Una potenziale madre si pone il dilemma etico di una donna incinta di un bambino con sindrome di Down e ne parla su twitter con il biologo Richard Dawkins: “Non so cosa farei se sapessi di portare in grembo un figlio Down”. E Dawkins risponde: “Abortisci e riprova. Sarebbe immorale farlo nascere se puoi scegliere”.
Un aspro “ritenta, sarai più fortunata” che ha scatenato un vespaio di polemiche nel mezzo delle quali è emerso l’imbarazzo di coloro che solitamente sostengono Dawkins.
Sulla sua pagina Twitter sono seguiti una serie di commenti critici e ingiurie all’indirizzo del biologo, conosciuto in Gran Bretagna per la sua visione laica dell’esistenza e sempre impegnato per l’affermazione dei diritti civili che tuttavia, non hanno dissuaso il noto scienziato dal perseverare nella sua crociata a favore dell’aborto.

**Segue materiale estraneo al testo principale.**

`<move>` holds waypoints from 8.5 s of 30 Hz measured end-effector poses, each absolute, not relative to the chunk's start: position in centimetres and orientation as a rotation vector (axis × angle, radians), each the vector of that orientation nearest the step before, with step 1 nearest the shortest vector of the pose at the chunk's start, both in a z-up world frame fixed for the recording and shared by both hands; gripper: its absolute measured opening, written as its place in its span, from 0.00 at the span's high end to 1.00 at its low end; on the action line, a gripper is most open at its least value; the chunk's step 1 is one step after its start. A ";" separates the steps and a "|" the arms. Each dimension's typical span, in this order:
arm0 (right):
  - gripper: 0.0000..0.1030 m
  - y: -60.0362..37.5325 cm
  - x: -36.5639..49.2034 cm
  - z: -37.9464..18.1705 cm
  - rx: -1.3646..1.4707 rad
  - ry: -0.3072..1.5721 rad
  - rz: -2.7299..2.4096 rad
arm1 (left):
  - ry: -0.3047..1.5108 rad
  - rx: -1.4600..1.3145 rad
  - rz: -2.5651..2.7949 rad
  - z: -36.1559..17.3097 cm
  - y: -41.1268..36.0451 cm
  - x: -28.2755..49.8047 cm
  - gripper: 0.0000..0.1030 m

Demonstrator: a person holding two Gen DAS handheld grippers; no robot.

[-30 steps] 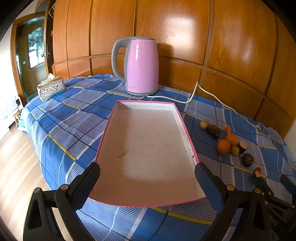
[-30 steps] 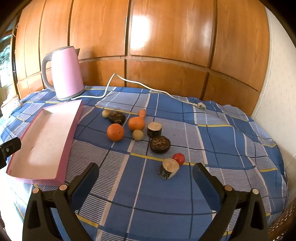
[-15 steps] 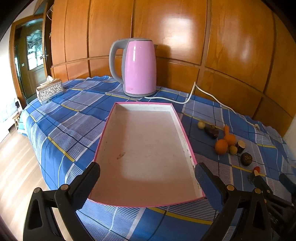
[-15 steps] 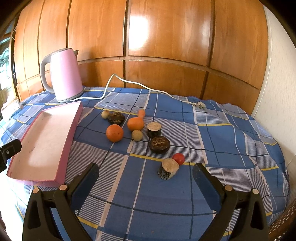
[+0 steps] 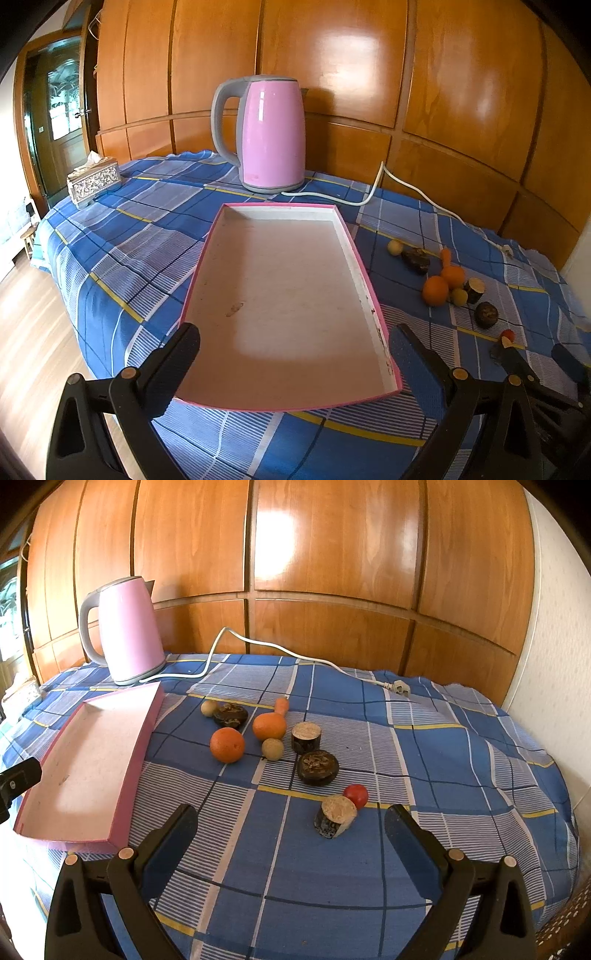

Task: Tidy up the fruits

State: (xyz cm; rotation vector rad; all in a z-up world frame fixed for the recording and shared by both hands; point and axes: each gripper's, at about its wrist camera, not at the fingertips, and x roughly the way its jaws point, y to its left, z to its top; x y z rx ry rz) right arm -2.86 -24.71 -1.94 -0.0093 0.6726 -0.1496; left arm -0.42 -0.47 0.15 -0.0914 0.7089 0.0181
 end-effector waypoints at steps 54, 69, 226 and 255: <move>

A un giorno di distanza dal tweet della discordia, Dawkins ha rincarato la dose scrivendo: “Se fossi una donna con un feto affetto da sindrome di Down abortirei. Se no, buona fortuna a voi, è la vostra decisione”. Poco dopo, è seguita questa precisazione: “Ovviamente non sono io a dire a una donna cosa fare”.
Che ci voglia coraggio e determinazione a portare avanti una gravidanza sapendo che il feto è affetto dalla sindrome in questione, è indiscutibile, e anche che le difficoltà con un figlio down saranno parecchie, tanto che la vita di una famiglia ne può rimanere profondamente segnata. Ma che un gesto d’amore, una volontà d’amore possano addirittura essere qualificati come immorali è inaccettabile.
Anche se la non nascita deve comunque essere un destino assai frequente dei feti malati di trisomia 21 , perché di neonati e bambini down in giro se ne vedono sempre meno.